BY FARHAN MUJAHID CHAK
The grotesque scenes of violence being inflicted on the Palestinians are heart-wrenching. “There were four,” screamed a distraught Palestinian father who lost all his children in an Israeli missile attack targeting civilian apartment buildings in Gaza.
This ongoing monstrosity only grows more appalling with media outlets like the BBC, CNN and France24, aiding and abetting the structures of power and narratives that dehumanize Palestinians.
And, just as ugly, are the ways in which they obfuscate reality and peddle falsehoods to paint Israel as the victim.

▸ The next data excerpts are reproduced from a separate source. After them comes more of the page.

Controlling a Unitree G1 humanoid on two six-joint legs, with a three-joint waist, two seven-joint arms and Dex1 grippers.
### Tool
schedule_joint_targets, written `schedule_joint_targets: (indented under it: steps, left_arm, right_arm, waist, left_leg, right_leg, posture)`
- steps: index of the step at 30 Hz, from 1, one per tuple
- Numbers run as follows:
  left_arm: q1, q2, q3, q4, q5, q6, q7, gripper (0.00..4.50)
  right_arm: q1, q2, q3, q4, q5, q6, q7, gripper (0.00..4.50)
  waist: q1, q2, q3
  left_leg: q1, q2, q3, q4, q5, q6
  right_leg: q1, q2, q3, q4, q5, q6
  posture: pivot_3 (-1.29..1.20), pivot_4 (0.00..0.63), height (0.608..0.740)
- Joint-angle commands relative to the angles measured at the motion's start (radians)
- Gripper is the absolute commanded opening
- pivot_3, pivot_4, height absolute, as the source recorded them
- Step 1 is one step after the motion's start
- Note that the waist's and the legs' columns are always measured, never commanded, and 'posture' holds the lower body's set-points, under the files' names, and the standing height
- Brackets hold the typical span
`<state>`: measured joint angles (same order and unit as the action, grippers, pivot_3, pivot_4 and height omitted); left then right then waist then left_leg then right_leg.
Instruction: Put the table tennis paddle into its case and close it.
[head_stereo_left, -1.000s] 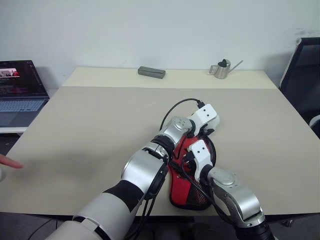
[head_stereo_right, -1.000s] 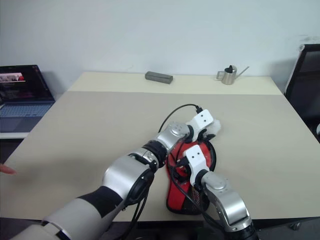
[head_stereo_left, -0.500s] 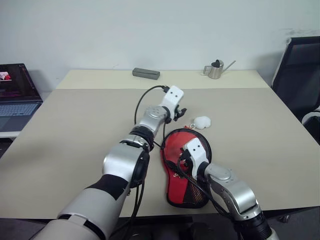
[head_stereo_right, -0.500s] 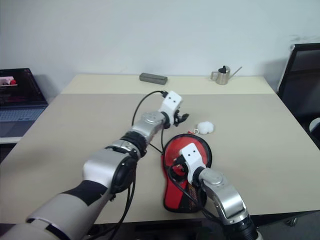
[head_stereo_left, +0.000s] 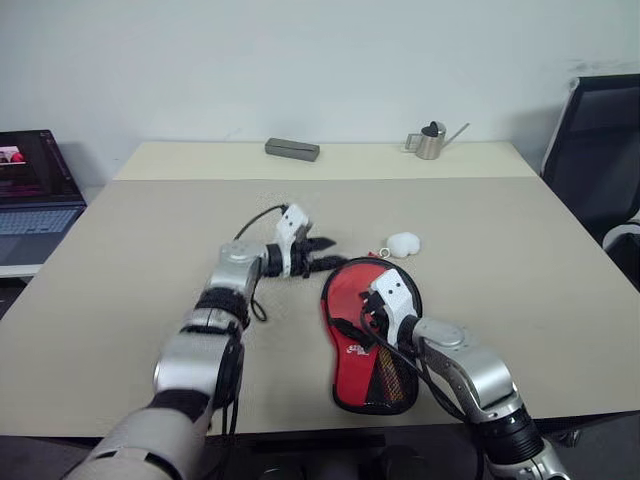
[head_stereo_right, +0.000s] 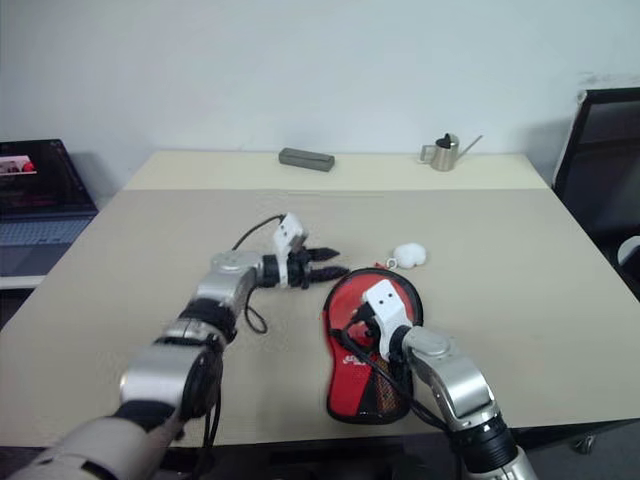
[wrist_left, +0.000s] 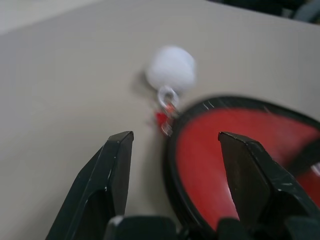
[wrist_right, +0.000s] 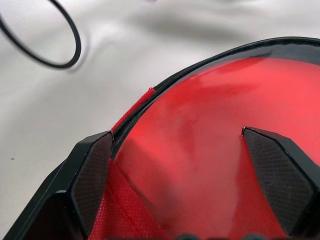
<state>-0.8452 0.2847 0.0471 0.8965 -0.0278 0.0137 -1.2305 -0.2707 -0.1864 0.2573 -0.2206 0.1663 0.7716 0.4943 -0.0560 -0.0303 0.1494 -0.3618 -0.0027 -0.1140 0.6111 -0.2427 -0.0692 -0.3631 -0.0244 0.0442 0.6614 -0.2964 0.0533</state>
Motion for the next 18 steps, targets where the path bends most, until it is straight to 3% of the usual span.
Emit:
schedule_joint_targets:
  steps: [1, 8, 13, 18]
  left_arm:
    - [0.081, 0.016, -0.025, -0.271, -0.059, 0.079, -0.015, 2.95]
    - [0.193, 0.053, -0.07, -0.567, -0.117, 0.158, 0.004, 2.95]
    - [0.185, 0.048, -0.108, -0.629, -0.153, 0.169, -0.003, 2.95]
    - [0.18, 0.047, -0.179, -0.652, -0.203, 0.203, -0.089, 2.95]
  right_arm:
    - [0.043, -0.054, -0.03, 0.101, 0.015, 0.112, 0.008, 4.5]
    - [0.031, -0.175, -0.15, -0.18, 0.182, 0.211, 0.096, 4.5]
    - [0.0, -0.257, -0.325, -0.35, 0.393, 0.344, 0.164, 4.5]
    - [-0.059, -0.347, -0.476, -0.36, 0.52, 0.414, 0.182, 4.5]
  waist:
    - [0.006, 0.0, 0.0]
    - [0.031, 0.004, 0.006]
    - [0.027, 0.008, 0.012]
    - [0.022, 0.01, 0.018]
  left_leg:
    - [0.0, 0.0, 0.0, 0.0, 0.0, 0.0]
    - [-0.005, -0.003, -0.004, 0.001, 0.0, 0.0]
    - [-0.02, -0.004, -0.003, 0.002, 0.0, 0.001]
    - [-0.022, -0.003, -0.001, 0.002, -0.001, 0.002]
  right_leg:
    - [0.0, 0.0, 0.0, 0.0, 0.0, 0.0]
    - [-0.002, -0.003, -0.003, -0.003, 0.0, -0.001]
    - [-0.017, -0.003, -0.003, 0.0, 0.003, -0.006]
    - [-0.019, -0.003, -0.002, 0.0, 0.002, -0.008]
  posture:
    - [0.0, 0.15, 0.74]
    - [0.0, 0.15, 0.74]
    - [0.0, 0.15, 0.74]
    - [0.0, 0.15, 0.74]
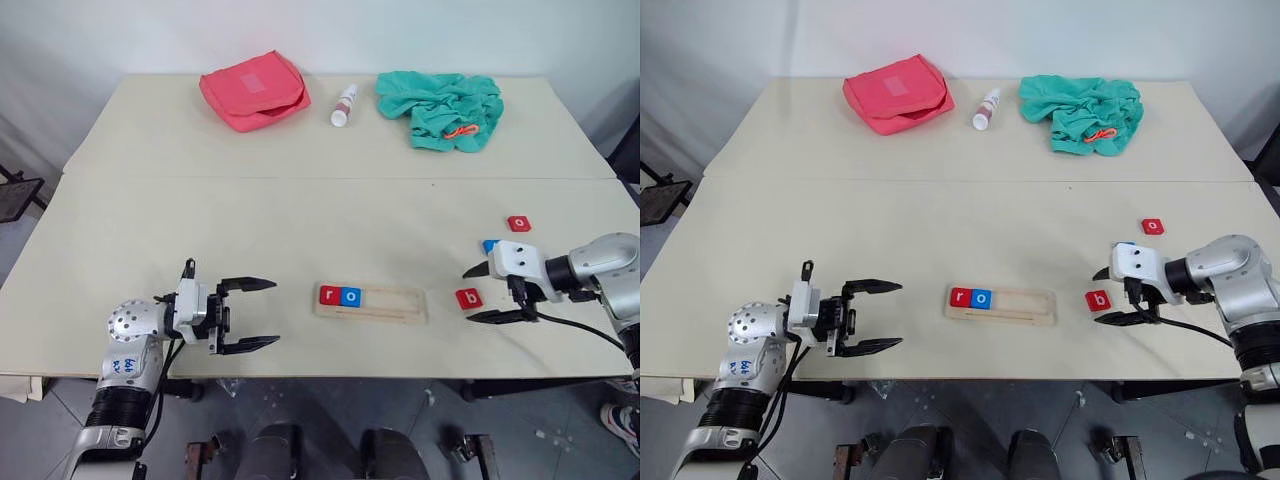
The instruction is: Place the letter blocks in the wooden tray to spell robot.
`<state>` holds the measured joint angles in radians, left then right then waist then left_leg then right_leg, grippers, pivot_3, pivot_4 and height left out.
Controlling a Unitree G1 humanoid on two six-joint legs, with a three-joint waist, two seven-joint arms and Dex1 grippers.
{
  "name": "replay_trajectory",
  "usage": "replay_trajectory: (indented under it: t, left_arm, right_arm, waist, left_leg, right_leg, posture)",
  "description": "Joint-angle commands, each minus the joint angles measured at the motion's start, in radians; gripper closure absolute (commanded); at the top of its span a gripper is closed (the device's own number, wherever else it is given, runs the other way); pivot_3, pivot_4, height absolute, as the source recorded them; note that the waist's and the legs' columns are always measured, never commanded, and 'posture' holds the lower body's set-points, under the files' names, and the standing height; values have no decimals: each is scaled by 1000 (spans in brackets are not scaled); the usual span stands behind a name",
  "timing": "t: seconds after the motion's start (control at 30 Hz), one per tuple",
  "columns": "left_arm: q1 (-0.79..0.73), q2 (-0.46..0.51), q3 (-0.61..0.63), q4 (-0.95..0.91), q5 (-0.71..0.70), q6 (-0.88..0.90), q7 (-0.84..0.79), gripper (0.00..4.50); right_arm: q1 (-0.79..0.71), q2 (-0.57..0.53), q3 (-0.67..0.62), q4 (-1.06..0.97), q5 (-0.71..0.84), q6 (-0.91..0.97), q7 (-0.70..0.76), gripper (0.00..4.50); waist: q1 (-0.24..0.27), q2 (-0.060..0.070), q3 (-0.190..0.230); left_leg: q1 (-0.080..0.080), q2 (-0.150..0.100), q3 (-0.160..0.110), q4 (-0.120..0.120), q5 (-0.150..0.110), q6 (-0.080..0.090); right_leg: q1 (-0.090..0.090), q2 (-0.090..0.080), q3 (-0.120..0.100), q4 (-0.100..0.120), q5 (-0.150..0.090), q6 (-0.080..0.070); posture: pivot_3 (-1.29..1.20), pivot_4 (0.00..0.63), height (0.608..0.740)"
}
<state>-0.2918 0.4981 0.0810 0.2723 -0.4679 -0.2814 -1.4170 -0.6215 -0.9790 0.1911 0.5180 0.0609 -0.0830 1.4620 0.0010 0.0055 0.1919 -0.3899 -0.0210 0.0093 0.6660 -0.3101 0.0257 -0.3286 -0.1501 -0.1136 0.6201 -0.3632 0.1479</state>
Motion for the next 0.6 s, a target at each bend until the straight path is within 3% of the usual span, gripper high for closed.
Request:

In his first TV interview since the Israeli onslaught, Israeli Prime Minister Benjamin Netanyahu twisted facts in his typical unabashed, pretentious and phony way.
“This was a struggle,” he wailed, “of law and those that disregard it.” What makes this even more incredulous is that he speaks of law while violating the Geneva Conventions and the Charter of the United Nations.
Unsurprisingly, the Narendra Modi-led Hindu nationalist Bharatiya Janata Party (BJP) government in India has wholeheartedly supported the Israeli assault on Palestinians as BJP Islamophobes describe Kashmir and Palestine as front lines in the war against Islam.
This is eerily familiar to what Israel’s former Prime Minister Golda Meir once scathingly wrote on why Israelis “can never forgive the Arabs for forcing our children to learn to kill their children.”
Finally, after 11 days of grotesque bombardment, Israel has capitulated and agreed to a cease-fire.
In the killing fields of occupied Palestine and Kashmir, a tragic lesson is being learned that bodes ill for the future of our globalized world.
Terror begets the same. If the brazen war crimes being committed, dispossession, land appropriation or outright murder are not enough to compel the international community to act, then others will.
These last 11 days of hideous violence upon the Palestinian people should serve as an eye-opener. As South Africa’s late former President Nelson Mandela, who is a symbolic name in the fight against the apartheid system, wisely wrote: “when a man is denied the right to live the life he believes in, he has no choice but to become an outlaw.”